Seiko 1965 Diver’s Modern Re-Interpretation

Even better, the SPB149 proved to be part of a series of four watches itself, the SPB143, 145, 147, and the 149. Seiko named this series the “1965 Diver’s Modern Re-Interpretation”. I’m a fan of the design of Seiko’s first diver, the 62MAS. And probably because of that, I’ve loved many of the Seiko SPB-models, with SPB051 being my favorite so far. The one thing preventing me from buying one was its arrow-shaped hour hand. Just not exactly my taste, and a bit too far off from the original.

…tribute to the 62MAS

Then, in 2017, there was the real tribute to the 62MAS, the SLA017. But I wasn’t ready for its price tag of €3,800. That same problem seems to play against me with the new SLA037 and its price tag of €6,500. Don’t get me wrong; I don’t think these watches are too expensive for what they are, absolutely not. I just can’t find that kind of money to spend on them.

The Seiko Prospex SPB145

The Seiko Prospex SPB145

Seiko Prospex Diver’s 200m

So you’ll understand how happy I was with the introduction of the new SPB14x-series. Basically, these watches are the successors to my beloved SPB051, but with a straight hour hand — precisely what I asked for! Plus, while I thought the SPB051 with its diameter of 42.6 mm was a bit large, the new SPB’s have been shrunken to a — in my opinion — more suitable 40.5 mm. Against the SPB051, the SPB14x-range has a slightly different dial layout and a 6R35 caliber (replacing the 6R15) with 70 hours power reserve (up from 50 hours). All that was good remained, including a 200-meter depth rating and the anti-reflective and curved sapphire crystal. It seems that the new SPBs have another bezel-insert material. I’m not able to find sound information on that and don’t have both versions at hand to compare it visually myself.

The Seiko Prospex SPB147

Lume-shot of the Seiko Prospex SPB147

SPB143, 145, 147, and 149

Construction-wise and technically, these four models are equal. Visually, with four different dials, there are apparent differences. But there’s more that sets them apart than that. The actual regular models are only the SPB143 and SPB147. You won’t find the SPB145 in just any shop, as it’s reserved for sales by official Seiko Boutiques. And as for the SPB149… Well, that one might even be more difficult to find as its production is limited to just 5,500 pieces.

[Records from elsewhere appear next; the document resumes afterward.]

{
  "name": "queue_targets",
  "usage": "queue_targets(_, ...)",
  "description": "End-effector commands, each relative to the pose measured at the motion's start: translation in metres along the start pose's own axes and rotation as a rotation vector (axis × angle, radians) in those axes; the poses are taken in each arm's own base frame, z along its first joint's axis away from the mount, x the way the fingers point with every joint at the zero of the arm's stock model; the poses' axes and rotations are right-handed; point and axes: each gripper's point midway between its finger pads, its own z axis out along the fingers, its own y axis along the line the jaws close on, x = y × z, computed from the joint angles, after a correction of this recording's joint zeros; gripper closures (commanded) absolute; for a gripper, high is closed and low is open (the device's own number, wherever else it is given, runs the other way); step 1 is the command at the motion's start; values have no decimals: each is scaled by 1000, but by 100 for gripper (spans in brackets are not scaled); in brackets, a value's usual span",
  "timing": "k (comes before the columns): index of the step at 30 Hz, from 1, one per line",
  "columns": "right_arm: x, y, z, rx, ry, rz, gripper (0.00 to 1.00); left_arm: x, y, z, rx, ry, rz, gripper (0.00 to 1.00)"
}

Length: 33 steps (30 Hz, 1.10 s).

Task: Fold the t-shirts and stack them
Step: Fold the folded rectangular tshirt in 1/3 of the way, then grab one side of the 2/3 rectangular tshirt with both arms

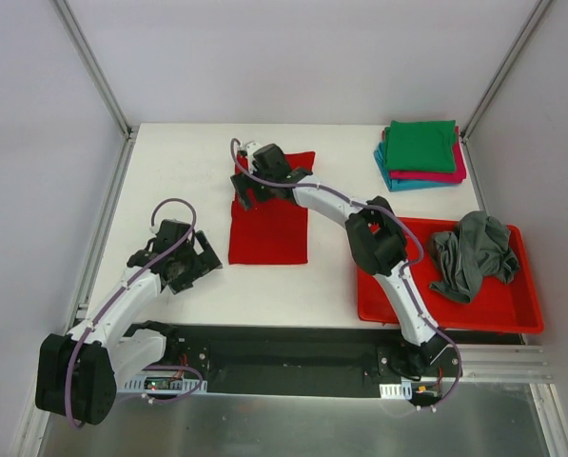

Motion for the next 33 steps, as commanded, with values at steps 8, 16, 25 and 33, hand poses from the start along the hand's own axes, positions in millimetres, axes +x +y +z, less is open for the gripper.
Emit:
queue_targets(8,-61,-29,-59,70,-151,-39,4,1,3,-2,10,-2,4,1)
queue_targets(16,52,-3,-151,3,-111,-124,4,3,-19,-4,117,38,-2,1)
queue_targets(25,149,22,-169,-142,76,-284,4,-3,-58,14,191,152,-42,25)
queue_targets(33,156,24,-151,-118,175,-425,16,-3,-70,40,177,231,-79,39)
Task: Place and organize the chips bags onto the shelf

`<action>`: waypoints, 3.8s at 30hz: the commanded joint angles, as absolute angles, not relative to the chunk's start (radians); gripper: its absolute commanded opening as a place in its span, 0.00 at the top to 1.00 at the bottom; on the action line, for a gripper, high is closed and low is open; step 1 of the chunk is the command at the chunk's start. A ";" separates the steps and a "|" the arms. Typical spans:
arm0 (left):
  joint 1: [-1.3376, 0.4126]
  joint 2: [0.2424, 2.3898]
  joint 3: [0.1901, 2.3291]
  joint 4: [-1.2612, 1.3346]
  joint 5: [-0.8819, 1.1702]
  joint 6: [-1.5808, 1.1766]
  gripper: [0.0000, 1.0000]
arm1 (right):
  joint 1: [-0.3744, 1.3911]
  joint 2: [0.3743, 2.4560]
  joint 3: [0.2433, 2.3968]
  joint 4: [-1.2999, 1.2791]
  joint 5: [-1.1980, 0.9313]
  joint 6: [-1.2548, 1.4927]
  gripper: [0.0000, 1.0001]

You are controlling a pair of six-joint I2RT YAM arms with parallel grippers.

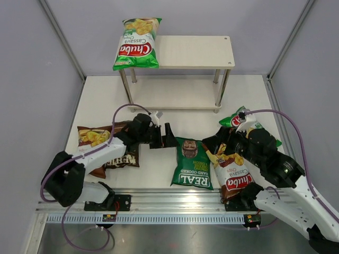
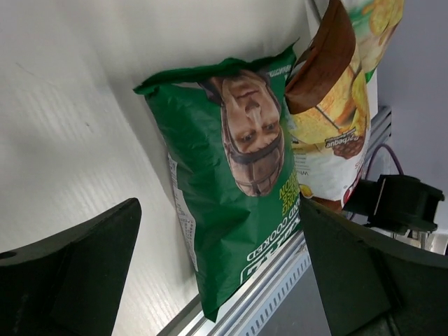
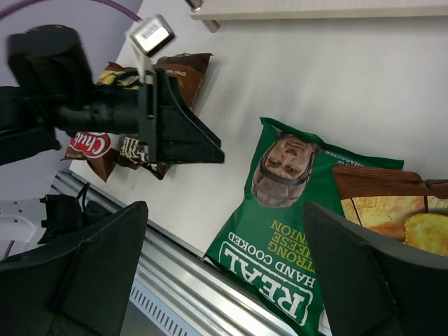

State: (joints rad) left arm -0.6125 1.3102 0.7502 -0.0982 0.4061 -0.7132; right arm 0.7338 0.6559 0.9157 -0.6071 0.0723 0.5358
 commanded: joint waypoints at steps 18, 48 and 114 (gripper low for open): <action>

In line with the other three 55th anniversary models, the SPB149 has a striking blue dial. Besides this, it’s the only version supplied with both a stainless steel bracelet plus a — color-matched — silicone strap.

The Seiko Prospex SPB149

The Seiko Prospex SPB149


Before going deeper into the watch itself, I have to talk about the prices. Just to keep things in the right perspective. Depending on the model and scope of supply, these vary from €1.050 to €1,350. Lately, Seiko’s price policy might have raised some eyebrows. The same cannot be said for this new SPB line. Considering the 200-meter depth rating, sapphire crystal, and a modern 70-hour power reserve caliber, these models are strong choices. All that, plus that it is an immensely attractive watch which came a long way. Let’s be honest, if one spends over a thousand Euro’s you want more than just a technical marvel. And it isn’t just beauty, either. You want to feel something as well. And that’s just what this new SPB-line does to me.

Details matter

Having shifted that elephant out of the way, I’ll head back to the watch. How does it feel? I’d say the first thing you would grab is either the crown or the bezel, so let’s start with that.

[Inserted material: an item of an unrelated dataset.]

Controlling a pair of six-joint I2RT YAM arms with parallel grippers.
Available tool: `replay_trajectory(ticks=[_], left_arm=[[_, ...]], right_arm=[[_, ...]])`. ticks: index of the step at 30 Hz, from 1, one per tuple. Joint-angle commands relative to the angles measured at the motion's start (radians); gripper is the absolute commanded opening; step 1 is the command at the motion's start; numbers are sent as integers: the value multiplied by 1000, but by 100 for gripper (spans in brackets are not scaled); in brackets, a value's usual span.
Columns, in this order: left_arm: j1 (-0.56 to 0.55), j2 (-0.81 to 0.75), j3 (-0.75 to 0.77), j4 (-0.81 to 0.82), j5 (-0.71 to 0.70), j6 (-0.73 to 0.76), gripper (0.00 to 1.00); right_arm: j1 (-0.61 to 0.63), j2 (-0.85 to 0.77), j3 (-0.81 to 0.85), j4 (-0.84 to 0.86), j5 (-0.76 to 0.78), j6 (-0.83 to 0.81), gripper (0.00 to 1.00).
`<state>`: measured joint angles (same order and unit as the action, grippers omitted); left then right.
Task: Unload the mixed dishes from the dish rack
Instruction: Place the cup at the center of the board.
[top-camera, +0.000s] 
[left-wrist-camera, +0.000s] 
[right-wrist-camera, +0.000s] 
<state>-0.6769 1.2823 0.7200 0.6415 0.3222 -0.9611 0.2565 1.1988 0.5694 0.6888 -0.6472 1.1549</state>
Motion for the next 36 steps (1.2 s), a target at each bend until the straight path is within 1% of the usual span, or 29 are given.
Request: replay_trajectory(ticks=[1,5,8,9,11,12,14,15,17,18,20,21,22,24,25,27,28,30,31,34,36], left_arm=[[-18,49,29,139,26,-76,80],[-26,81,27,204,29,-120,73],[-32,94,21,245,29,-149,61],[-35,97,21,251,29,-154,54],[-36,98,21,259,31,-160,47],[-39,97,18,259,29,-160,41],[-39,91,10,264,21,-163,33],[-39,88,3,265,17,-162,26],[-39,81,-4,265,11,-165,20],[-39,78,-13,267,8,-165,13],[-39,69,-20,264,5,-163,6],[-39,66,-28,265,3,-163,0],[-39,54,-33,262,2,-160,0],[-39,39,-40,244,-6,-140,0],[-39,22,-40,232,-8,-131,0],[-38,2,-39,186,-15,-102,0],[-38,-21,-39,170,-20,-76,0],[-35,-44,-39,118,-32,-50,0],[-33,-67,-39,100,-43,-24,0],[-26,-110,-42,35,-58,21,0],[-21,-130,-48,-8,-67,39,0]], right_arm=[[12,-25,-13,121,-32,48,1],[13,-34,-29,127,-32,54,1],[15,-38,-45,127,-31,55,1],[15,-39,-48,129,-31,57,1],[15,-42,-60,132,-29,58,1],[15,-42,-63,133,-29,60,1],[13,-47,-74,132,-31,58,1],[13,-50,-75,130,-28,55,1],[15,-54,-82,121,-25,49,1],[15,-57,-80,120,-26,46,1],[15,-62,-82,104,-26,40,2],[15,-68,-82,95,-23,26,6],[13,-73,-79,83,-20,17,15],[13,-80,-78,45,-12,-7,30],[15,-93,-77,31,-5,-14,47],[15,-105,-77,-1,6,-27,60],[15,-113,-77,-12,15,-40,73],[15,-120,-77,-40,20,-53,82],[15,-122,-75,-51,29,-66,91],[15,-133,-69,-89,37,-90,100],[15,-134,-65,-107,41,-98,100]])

The bezel is the first thing that separates the men from the boys. It’s sometimes heard that Seiko watches in this plus €1,000-range are expensive. I don’t think so. The bezel feels so solidly mounted to the case, turns precisely with the right force, and stops perfectly goal-oriented at one of its 120 clicks. Comparing it to a €500 Seiko divers watch, this is a big difference. Besides that, the black upper surface of the bezel is a whole different story. It is matte, feels hard, and looks very good with its engraved numerals, incomparable to one of its cheaper brothers.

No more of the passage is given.